About this task:
Reproduce all the material verbatim, down to the last line.

Raw data:
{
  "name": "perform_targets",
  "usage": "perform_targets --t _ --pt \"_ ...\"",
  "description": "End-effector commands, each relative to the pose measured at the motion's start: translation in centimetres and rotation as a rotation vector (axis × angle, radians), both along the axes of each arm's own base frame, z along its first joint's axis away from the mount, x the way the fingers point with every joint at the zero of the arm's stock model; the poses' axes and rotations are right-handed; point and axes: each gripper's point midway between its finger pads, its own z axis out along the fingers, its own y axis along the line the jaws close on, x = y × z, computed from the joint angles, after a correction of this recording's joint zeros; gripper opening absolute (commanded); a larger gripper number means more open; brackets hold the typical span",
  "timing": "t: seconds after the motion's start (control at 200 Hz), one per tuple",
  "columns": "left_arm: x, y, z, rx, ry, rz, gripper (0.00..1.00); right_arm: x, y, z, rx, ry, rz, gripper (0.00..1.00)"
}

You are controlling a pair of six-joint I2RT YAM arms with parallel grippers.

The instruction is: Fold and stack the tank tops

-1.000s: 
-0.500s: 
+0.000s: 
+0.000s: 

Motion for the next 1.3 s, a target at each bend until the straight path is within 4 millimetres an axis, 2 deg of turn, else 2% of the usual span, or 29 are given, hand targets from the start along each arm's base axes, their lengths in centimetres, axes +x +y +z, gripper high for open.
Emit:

Result below:
{
  "name": "perform_targets",
  "usage": "perform_targets --t _ --pt \"_ ...\"",
  "description": "End-effector commands, each relative to the pose measured at the motion's start: translation in centimetres and rotation as a rotation vector (axis × angle, radians), both along the axes of each arm's own base frame, z along its first joint's axis away from the mount, x the way the fingers point with every joint at the zero of the arm's stock model; the poses' axes and rotations are right-handed; point and axes: each gripper's point midway between its finger pads, its own z axis out along the fingers, its own y axis along the line the jaws close on, x = y × z, computed from the joint angles, after a correction of this recording's joint zeros; gripper opening absolute (commanded); a larger gripper number means more open; brackets hold the typical span",
  "timing": "t: seconds after the motion's start (control at 200 Hz), one per tuple",
  "columns": "left_arm: x, y, z, rx, ry, rz, gripper (0.00..1.00); right_arm: x, y, z, rx, ry, rz, gripper (0.00..1.00)"
}

You are controlling a pair of six-joint I2RT YAM arms with parallel grippers.

The instruction is: Fold and stack the tank tops

-1.000s: 
-0.500s: 
+0.000s: 
+0.000s: 

Motion for the next 1.3 s, a target at each bend until the straight path is within 4 millimetres an axis, 2 deg of turn, else 2% of the usual span, or 29 are given, hand targets from the start along each arm's base axes, their lengths in centimetres, axes +x +y +z, gripper high for open.
Emit:

This answer requires nothing more.